#### What to work on
Return exactly the lines of the records below, starting at the line that contains "Check that the purple" and ending at the line that contains "Check that the wooden", with both of those lines kept.

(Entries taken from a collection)
=-=-=

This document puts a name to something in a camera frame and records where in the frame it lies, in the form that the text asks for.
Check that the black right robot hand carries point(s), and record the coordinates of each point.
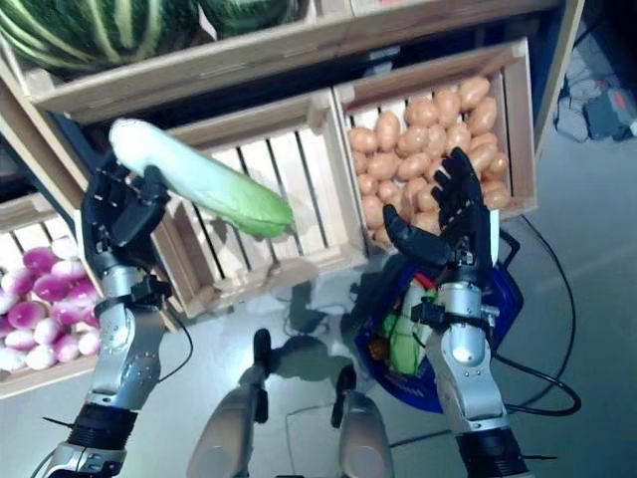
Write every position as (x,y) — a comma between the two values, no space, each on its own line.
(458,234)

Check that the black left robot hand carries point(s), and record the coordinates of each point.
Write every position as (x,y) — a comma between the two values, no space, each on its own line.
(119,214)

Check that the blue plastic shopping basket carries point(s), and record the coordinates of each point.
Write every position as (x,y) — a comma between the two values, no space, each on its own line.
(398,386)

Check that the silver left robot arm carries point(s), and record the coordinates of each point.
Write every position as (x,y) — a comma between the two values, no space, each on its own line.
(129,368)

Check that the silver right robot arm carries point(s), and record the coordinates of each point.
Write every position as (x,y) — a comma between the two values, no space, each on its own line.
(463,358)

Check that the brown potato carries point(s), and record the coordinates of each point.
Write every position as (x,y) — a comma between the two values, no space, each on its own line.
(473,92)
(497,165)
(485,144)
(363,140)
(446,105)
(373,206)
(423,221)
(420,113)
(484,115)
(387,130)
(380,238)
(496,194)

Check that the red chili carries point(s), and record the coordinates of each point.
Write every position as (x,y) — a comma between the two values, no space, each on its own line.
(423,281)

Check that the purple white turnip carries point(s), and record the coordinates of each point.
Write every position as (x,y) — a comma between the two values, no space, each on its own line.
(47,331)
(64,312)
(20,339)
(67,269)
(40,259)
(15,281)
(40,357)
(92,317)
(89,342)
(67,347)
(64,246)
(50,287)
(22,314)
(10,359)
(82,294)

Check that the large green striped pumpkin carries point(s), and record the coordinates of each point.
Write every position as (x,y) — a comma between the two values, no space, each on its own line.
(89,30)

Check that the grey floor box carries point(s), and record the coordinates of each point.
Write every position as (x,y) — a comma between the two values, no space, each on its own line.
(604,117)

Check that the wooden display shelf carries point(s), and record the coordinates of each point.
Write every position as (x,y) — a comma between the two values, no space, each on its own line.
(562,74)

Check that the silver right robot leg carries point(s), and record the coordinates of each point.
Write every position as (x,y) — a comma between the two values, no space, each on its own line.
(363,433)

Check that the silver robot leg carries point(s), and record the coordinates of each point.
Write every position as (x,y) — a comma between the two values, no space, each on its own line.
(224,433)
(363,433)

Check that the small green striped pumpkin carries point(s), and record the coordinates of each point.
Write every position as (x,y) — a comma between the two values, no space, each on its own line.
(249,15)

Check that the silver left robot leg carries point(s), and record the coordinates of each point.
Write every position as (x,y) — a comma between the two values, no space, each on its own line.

=-=-=

#### Response area
Check that the purple white turnip carries point(s), and record the coordinates of each point.
Write every position as (x,y) — a comma between the two values, no space, each on its own line.
(47,331)
(64,312)
(20,339)
(67,269)
(40,259)
(15,281)
(40,357)
(92,317)
(89,342)
(67,347)
(64,246)
(50,287)
(22,314)
(10,359)
(82,294)

Check that the large green striped pumpkin carries point(s), and record the coordinates of each point.
Write every position as (x,y) — a comma between the two values, no space, each on its own line.
(89,30)

Check that the grey floor box carries point(s), and record the coordinates of each point.
Write every position as (x,y) — a comma between the two values, no space, each on its own line.
(604,117)

Check that the wooden display shelf carries point(s), and record the coordinates of each point.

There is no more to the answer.